[Start of section]
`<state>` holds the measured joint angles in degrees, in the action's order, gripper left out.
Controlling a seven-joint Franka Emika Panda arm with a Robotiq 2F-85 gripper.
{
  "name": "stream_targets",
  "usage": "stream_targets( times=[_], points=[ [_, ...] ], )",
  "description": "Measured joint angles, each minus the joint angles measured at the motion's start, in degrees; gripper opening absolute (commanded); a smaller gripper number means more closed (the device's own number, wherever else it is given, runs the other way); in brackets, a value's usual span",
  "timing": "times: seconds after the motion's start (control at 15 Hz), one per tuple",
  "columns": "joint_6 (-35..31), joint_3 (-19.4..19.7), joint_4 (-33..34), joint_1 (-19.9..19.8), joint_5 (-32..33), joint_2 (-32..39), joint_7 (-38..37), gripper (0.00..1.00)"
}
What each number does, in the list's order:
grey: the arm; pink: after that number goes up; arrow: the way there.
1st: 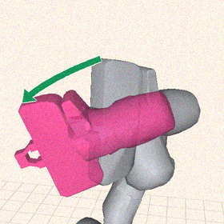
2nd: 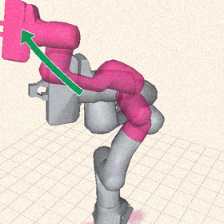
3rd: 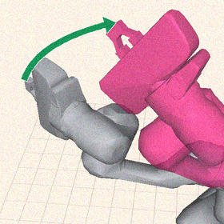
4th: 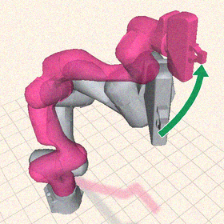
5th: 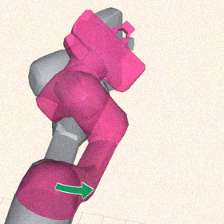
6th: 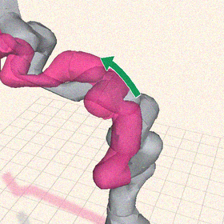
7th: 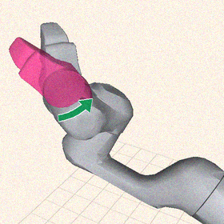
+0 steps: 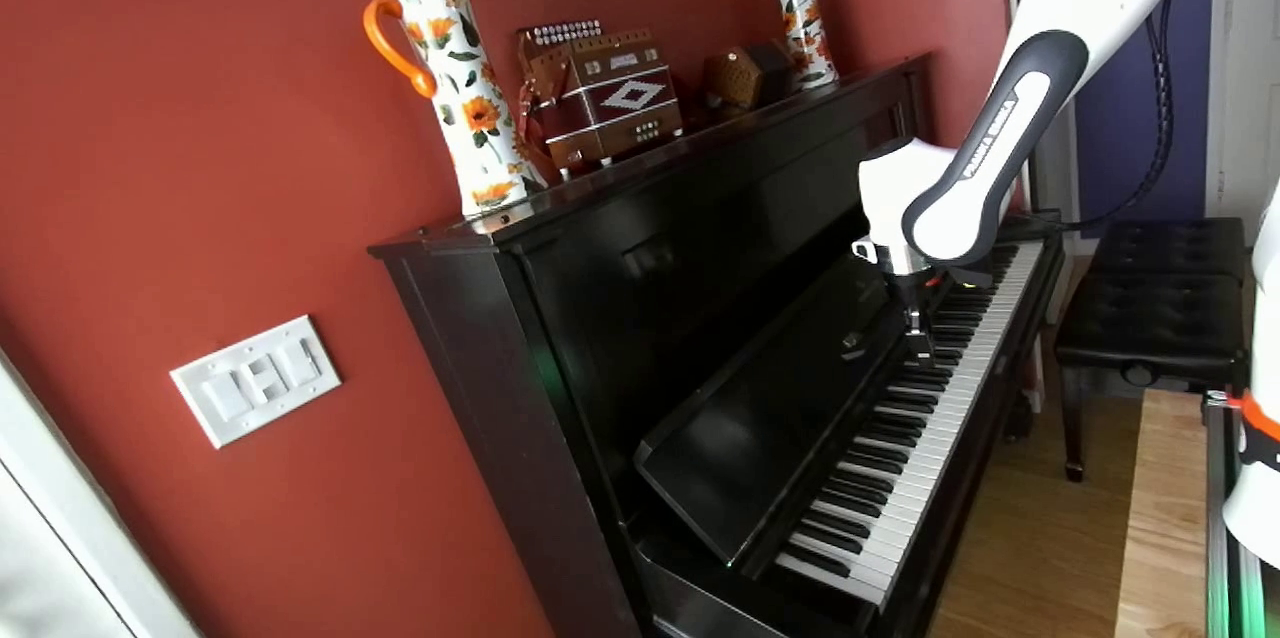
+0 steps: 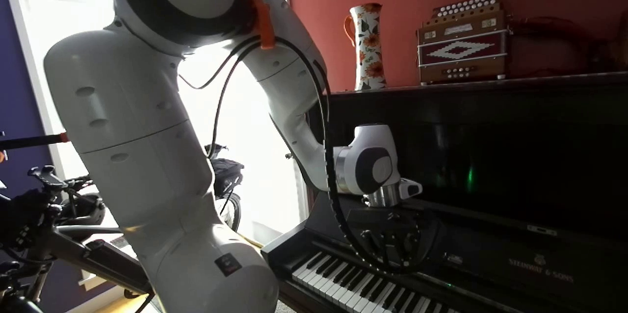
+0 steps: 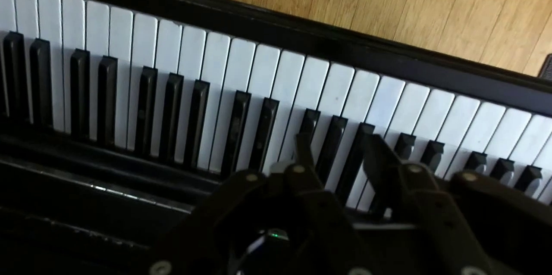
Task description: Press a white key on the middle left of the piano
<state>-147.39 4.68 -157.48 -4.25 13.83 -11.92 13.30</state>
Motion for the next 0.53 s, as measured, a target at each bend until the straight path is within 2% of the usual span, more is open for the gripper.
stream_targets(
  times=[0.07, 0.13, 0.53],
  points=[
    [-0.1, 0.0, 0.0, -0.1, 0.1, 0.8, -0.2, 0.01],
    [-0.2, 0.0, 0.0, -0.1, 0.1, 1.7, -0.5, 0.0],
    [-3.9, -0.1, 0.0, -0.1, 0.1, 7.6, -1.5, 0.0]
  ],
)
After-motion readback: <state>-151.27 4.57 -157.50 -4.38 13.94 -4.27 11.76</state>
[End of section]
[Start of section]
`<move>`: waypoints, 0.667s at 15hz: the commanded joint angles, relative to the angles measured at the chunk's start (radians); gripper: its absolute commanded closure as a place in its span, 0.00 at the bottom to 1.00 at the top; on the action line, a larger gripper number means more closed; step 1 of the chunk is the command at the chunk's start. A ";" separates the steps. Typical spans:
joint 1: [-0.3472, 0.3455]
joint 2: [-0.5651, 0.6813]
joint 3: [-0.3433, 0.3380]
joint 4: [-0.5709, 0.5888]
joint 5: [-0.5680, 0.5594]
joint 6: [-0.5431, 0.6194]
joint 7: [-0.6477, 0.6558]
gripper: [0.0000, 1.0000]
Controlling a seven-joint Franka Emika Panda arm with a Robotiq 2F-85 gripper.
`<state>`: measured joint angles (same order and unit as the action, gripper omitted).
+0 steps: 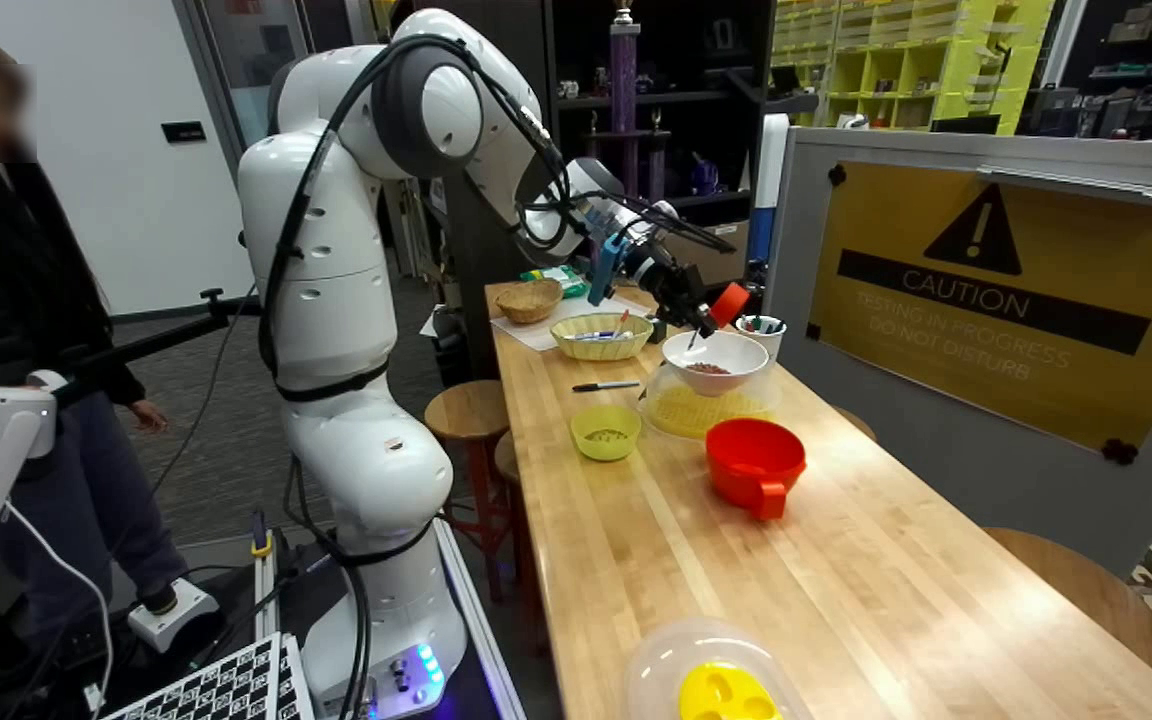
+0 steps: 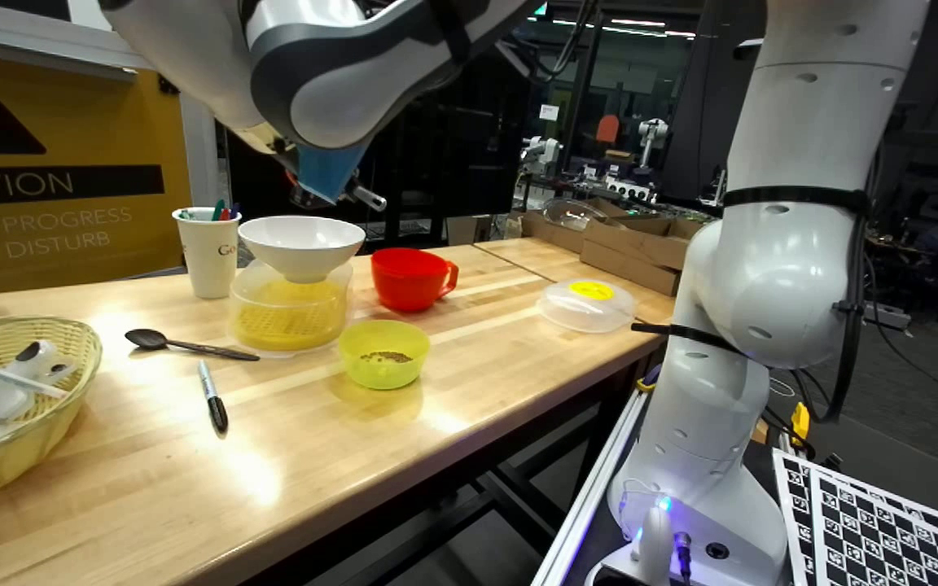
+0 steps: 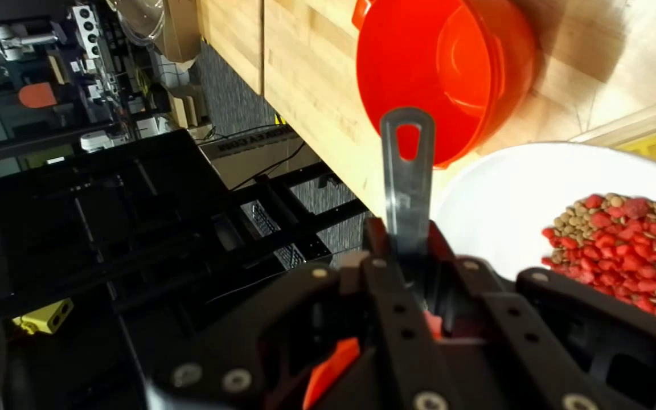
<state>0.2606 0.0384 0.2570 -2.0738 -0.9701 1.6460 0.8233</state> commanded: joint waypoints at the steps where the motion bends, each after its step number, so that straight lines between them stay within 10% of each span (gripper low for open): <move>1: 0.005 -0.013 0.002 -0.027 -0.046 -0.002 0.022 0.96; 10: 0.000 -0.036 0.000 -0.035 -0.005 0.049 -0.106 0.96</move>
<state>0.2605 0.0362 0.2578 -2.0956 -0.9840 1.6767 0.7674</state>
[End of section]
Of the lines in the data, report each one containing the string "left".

`<state>` holds the measured joint angles in degrees, in the action's order, gripper left out.
Task description: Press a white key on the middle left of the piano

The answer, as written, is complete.